YOUR OBJECTIVE> Write out each record a second time, exactly.

Start of MATERIAL SUPPLIED

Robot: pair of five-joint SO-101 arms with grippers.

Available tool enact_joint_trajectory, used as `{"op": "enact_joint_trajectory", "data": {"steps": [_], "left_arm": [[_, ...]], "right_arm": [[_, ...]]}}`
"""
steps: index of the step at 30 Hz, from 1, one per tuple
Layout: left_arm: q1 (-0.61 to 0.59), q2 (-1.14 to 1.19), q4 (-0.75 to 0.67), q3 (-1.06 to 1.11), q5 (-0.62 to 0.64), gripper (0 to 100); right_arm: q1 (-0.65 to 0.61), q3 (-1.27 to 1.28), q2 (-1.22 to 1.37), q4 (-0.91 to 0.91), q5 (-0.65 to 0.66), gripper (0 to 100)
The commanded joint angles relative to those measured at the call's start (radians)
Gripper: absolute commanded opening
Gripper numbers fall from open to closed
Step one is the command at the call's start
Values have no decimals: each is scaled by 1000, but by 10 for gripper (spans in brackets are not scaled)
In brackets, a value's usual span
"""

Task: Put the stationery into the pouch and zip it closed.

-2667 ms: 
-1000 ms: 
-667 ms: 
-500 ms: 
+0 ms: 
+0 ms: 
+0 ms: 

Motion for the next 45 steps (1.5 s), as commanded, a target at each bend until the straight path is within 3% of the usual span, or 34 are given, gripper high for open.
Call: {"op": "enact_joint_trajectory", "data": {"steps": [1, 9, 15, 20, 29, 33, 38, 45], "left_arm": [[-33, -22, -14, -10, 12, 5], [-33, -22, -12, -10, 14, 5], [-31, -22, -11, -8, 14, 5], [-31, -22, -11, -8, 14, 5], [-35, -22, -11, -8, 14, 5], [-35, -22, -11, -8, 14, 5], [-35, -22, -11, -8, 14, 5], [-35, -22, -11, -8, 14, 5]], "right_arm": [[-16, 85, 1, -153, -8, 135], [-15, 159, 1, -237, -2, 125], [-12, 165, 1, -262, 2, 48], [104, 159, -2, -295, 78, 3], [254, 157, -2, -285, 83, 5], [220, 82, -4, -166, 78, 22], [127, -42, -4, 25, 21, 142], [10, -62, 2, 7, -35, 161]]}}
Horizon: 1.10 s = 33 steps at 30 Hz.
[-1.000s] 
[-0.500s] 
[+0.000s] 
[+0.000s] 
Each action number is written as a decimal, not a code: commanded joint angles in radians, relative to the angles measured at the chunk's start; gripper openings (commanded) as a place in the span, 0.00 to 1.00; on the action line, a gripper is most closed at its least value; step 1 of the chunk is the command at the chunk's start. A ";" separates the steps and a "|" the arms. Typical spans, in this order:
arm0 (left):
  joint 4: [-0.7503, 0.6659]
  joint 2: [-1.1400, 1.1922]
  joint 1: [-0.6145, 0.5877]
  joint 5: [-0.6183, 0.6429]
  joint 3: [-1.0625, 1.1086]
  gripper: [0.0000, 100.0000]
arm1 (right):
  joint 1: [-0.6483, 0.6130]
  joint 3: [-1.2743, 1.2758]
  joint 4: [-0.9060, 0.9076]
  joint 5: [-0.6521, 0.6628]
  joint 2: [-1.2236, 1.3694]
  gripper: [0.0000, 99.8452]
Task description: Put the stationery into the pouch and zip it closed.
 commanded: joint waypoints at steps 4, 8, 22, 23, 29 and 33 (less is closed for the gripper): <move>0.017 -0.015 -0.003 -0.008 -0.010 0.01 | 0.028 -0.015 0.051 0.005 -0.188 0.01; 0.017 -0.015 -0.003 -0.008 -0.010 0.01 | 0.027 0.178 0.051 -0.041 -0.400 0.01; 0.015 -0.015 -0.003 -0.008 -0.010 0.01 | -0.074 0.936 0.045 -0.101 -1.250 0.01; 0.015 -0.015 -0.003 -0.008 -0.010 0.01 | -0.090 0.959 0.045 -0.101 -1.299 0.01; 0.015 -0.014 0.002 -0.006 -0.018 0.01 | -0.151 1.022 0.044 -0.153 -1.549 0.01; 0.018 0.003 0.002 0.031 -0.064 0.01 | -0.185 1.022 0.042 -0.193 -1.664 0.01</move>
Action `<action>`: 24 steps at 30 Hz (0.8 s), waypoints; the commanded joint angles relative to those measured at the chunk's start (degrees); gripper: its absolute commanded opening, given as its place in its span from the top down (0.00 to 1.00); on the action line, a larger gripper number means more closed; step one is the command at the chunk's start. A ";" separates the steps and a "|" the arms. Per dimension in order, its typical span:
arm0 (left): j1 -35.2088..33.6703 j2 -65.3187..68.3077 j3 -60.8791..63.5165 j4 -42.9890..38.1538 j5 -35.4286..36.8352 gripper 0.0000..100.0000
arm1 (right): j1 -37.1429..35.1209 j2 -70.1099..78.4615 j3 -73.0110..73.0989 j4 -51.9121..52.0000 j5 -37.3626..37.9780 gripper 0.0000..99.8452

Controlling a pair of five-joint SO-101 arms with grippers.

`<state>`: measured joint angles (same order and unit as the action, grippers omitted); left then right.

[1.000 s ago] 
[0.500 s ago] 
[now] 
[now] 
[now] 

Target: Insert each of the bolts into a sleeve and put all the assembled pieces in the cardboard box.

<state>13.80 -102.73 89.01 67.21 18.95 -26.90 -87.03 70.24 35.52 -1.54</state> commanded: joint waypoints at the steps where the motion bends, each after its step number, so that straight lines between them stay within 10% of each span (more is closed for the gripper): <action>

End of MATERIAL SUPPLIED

EXERCISE SOLUTION>
Robot: pair of five-joint SO-101 arms with grippers.

Available tool enact_joint_trajectory, used as `{"op": "enact_joint_trajectory", "data": {"steps": [_], "left_arm": [[_, ...]], "right_arm": [[_, ...]]}}`
"""
steps: index of the step at 30 Hz, from 1, one per tuple
Layout: left_arm: q1 (-0.61 to 0.59), q2 (-1.14 to 1.19), q4 (-0.75 to 0.67), q3 (-1.06 to 1.11), q5 (-0.62 to 0.64), gripper (0 to 100); right_arm: q1 (-0.65 to 0.61), q3 (-1.27 to 1.28), q2 (-1.22 to 1.37), q4 (-0.91 to 0.91), q5 (-0.65 to 0.66), gripper (0 to 100)
The commanded joint angles relative to those measured at the call's start (radians)
Gripper: absolute commanded opening
Gripper numbers fall from open to closed
Step one is the command at the call's start
Values have no decimals: each is scaled by 1000, but by 10 for gripper (spans in brackets are not scaled)
In brackets, a value's usual span
"""

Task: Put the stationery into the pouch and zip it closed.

-2667 ms: 
-1000 ms: 
-667 ms: 
-500 ms: 
+0 ms: 
+0 ms: 
+0 ms: 

Motion for the next 45 steps (1.5 s), as commanded, a target at each bend until the straight path is within 3% of the usual span, or 34 are given, gripper high for open.
Call: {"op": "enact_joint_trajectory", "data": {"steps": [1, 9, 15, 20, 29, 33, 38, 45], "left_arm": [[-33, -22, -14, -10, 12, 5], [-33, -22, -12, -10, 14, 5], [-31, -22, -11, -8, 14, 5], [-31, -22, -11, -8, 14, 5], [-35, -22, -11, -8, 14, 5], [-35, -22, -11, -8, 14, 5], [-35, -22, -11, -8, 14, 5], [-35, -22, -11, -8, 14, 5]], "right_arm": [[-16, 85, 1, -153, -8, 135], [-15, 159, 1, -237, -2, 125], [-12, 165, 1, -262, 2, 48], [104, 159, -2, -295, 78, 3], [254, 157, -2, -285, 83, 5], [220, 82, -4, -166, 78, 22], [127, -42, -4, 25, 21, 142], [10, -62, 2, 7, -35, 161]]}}
Horizon: 1.10 s = 33 steps at 30 Hz.
[-1.000s] 
[-0.500s] 
[+0.000s] 
[+0.000s] 
Each action number is written as a decimal, not a code: commanded joint angles in radians, relative to the angles measured at the chunk's start; gripper openings (commanded) as a place in the span, 0.00 to 1.00; on the action line, a gripper is most closed at its least value; step 1 of the chunk is the command at the chunk's start. A ";" separates the steps and a "|" the arms. Typical spans, in this order:
arm0 (left):
  joint 4: [-0.7503, 0.6659]
  joint 2: [-1.1400, 1.1922]
  joint 1: [-0.6145, 0.5877]
  joint 5: [-0.6183, 0.6429]
  joint 3: [-1.0625, 1.1086]
  gripper: [0.0000, 100.0000]
arm1 (right):
  joint 1: [-0.6483, 0.6130]
  joint 3: [-1.2743, 1.2758]
  joint 4: [-0.9060, 0.9076]
  joint 5: [-0.6521, 0.6628]
  joint 2: [-1.2236, 1.3694]
  gripper: [0.0000, 99.8452]
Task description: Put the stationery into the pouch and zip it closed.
 commanded: joint waypoints at steps 4, 8, 22, 23, 29 and 33 (less is closed for the gripper): <move>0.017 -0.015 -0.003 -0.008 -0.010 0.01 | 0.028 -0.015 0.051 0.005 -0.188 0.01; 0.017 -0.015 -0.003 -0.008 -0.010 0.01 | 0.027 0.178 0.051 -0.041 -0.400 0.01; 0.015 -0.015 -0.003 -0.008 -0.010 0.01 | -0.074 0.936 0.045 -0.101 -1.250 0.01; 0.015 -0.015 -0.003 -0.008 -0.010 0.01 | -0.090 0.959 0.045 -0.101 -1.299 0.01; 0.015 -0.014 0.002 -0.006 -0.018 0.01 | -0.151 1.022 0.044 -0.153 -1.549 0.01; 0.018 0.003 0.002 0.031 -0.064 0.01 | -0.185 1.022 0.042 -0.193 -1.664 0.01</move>
Action `<action>`: 24 steps at 30 Hz (0.8 s), waypoints; the commanded joint angles relative to those measured at the chunk's start (degrees); gripper: its absolute commanded opening, given as its place in its span from the top down (0.00 to 1.00); on the action line, a larger gripper number means more closed; step one is the command at the chunk's start. A ";" separates the steps and a "|" the arms. Per dimension in order, its typical span:
arm0 (left): j1 -35.2088..33.6703 j2 -65.3187..68.3077 j3 -60.8791..63.5165 j4 -42.9890..38.1538 j5 -35.4286..36.8352 gripper 0.0000..100.0000
arm1 (right): j1 -37.1429..35.1209 j2 -70.1099..78.4615 j3 -73.0110..73.0989 j4 -51.9121..52.0000 j5 -37.3626..37.9780 gripper 0.0000..99.8452

Controlling a pair of five-joint SO-101 arms with grippers.

`<state>`: measured joint angles (same order and unit as the action, grippers omitted); left then right.

[1.000 s ago] 
[0.500 s ago] 
[now] 
[now] 
[now] 

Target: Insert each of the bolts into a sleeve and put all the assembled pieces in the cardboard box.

<state>13.80 -102.73 89.01 67.21 18.95 -26.90 -87.03 70.24 35.52 -1.54</state> commanded: joint waypoints at the steps where the motion bends, each after its step number, so that straight lines between them stay within 10% of each span (more is closed for the gripper): <action>

Above is the complete output.